La seguridad no puede ser un privilegio de los barrios consolidados. La información preventiva debe llegar precisamente donde el riesgo es mayor. Campañas sobre uso seguro de electricidad, manejo de gas, rutas de evacuación, limpieza de materiales combustibles, organización vecinal y protocolos de emergencia pueden marcar una diferencia concreta. Pero esas campañas deben ser permanentes, cercanas y construidas con la comunidad, no solo comunicadas desde una oficina.

También se requiere coordinación. Municipios, SENAPRED, Bomberos, servicios públicos, dirigentes vecinales y organizaciones sociales deben trabajar antes de la emergencia, no después de la pérdida. La elaboración de mapas de riesgo, la identificación de sectores críticos y la capacitación comunitaria son medidas necesarias para reducir la posibilidad de tragedias. En estos territorios, la prevención salva vidas porque permite ganar tiempo, ordenar respuestas y disminuir daños.

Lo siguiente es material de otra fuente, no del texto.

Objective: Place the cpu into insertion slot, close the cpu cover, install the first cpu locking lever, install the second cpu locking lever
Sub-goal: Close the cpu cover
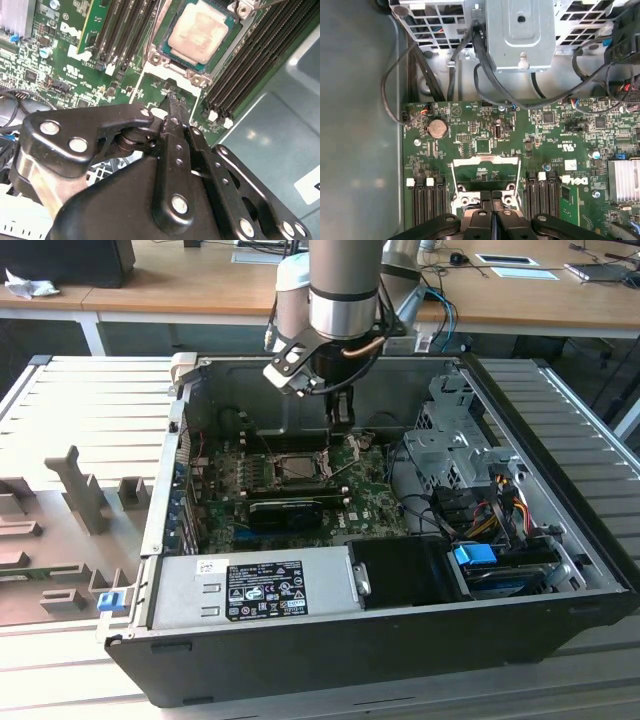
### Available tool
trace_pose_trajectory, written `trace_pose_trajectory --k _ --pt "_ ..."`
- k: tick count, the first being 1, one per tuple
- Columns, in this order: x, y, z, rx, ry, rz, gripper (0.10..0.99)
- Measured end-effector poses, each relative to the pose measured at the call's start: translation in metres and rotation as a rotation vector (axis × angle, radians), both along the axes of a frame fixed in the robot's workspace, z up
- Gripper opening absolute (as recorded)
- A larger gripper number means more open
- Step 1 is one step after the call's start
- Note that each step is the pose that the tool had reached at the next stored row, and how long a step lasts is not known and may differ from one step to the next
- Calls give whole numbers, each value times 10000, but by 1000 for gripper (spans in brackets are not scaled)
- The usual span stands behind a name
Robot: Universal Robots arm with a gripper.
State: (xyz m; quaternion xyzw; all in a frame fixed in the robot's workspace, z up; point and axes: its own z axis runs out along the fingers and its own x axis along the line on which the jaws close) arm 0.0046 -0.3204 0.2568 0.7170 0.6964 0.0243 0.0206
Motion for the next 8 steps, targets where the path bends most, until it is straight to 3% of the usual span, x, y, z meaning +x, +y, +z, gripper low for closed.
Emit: trace_pose_trajectory --k 3,5,8 --pt "64 0 3 -2 28 -1 106" --pt "174 0 3 -2 103 0 106" --pt "280 0 3 -3 155 77 106"
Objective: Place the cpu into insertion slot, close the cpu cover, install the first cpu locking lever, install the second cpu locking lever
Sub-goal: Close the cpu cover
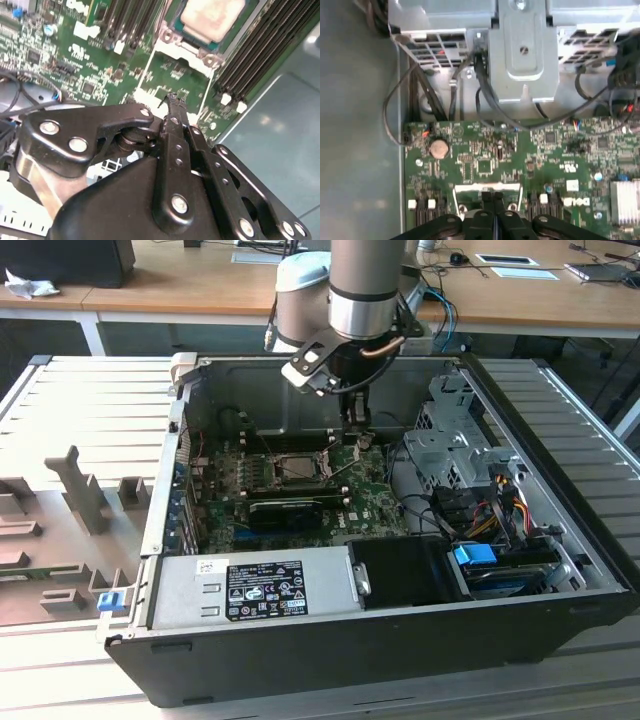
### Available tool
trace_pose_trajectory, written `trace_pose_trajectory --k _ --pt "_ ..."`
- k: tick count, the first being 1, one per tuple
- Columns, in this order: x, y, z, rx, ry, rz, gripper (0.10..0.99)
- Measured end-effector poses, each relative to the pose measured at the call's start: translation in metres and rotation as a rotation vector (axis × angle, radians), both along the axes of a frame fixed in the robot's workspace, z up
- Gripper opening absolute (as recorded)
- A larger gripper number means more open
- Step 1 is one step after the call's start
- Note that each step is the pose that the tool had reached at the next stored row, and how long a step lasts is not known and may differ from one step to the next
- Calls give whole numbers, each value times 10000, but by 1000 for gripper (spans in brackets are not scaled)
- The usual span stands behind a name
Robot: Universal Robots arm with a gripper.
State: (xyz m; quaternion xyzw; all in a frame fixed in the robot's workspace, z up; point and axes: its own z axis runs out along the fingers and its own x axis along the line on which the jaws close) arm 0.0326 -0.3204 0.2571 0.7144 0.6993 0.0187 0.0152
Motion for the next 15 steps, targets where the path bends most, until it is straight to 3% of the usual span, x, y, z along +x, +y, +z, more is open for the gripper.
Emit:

Tarapacá ha crecido de manera acelerada y desigual. Esa realidad obliga a mirar con mayor seriedad las zonas donde la ciudad se expande sin planificación suficiente. Cada incendio en una toma o campamento deja familias sin hogar, niños afectados, adultos mayores vulnerables y comunidades completas golpeadas por el miedo. No basta con lamentar las pérdidas ni con acudir cuando el fuego ya consumió lo poco que había.

La prevención debe llegar primero a quienes más la necesitan. Una región verdaderamente segura no es aquella que solo protege sus avenidas principales, sus edificios o sus centros comerciales; es aquella que también cuida sus bordes, sus campamentos, sus barrios más frágiles y a las familias que viven en condiciones de mayor exposición.

Porque cuando la precariedad arde, no solo se queman mediaguas o pertenencias. Se quema también la evidencia de una deuda social que Tarapacá debe enfrentar con humanidad, planificación y prevención.